Traditionally, venture capital funds have required high minimum investments, making them inaccessible to most investors. This means that access to these opportunities is in reality often limited to closed private networks, family offices, and high net worth individuals. We have successfully raised six investment vehicles this way, with average net realised and unrealised returns to date of over 20% IRR calculated over the past 12 years. All estimated IRR returns have been calculated using the most recent valuation of the companies based on the BVCA method of calculating fair value.

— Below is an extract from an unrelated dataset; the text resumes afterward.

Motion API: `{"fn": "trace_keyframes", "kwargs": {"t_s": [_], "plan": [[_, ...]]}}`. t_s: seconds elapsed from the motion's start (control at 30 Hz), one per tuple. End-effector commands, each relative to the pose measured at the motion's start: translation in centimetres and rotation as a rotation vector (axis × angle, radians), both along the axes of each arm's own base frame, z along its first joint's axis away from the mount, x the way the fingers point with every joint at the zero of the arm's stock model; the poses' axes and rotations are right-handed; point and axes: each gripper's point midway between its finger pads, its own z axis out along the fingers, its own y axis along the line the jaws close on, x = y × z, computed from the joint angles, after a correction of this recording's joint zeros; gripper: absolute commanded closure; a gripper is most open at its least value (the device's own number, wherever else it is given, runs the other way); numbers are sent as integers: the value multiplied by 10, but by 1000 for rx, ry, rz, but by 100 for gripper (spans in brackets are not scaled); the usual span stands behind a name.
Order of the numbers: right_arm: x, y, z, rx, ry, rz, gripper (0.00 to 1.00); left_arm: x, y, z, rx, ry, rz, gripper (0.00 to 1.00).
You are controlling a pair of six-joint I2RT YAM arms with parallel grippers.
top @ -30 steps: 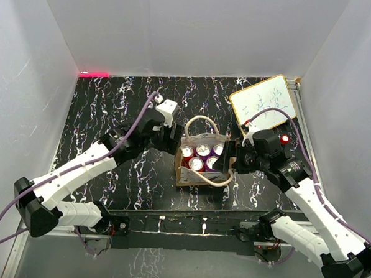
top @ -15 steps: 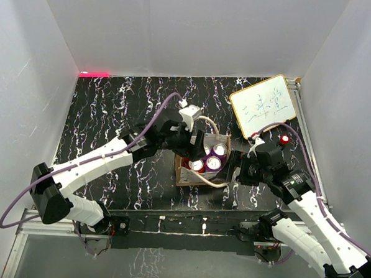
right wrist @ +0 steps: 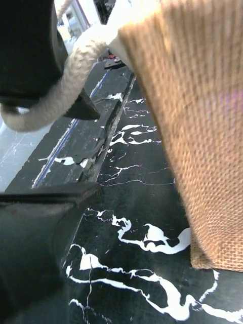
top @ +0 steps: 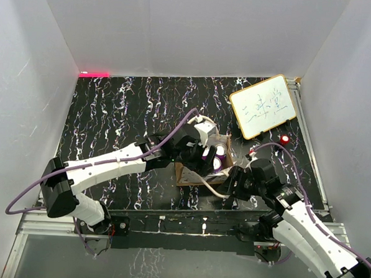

In addition, we have had a valuation review undertaken by a 3rd party accountancy firm who provided a review of the valuations used as the basis of such estimated IRR, and who concluded that such valuation bases were reasonable and, in their opinion, consistent with the IPEVC valuation guidelines.
We are very pleased to be opening up access to our seventh fund, the Venrex VII EIS Fund ("the Fund"). We are seeking to democratise venture capital, allowing the crowd to invest through the Fund alongside institutional and high net worth investors.This is an opportunity to invest in the next cohort of ambitious startup and early stage businesses selected by Venrex.
By investing in the Fund, you can now get access to a portfolio of early stage investments selected and supported by a highly experienced team, with a track record of identifying, selecting and managing investments in popular high street and online brands.
We are NOT guaranteeing that all investments will be able to benefit from EIS relief but given the stage that we invest and our UK focus we are hopeful that the majority will be. We are primarily a Venture Fund but we are structured to get the benefit of EIS relief where appropriate. For example, in our 2014 EIS Fund, nine out of the twelve investments were eligible for EIS relief at the time of investment.
By investing in the Fund through Seedrs, each investor will be diversified across the cohort of companies, with the chance to benefit from our proven ability to date to discover and negotiate exciting opportunities, and to mentor entrepreneurs post-funding.
What We Look For
Since January 2003 Venrex has invested £26 million into 54 businesses on behalf of its partners and other investors. Collectively, the realised and unrealised net return (i.e. based on current valuations of those we have not yet sold) has been an estimated £59.5 million at an approximate net IRR of over 20% calculated over the past 12 years. Again such valuations have been estimated in accordance with the BVCA method and have been independently investigated as mentioned above. This does not account for the advantageous tax reliefs under the Enterprise Investment Scheme (EIS) for eligible investments.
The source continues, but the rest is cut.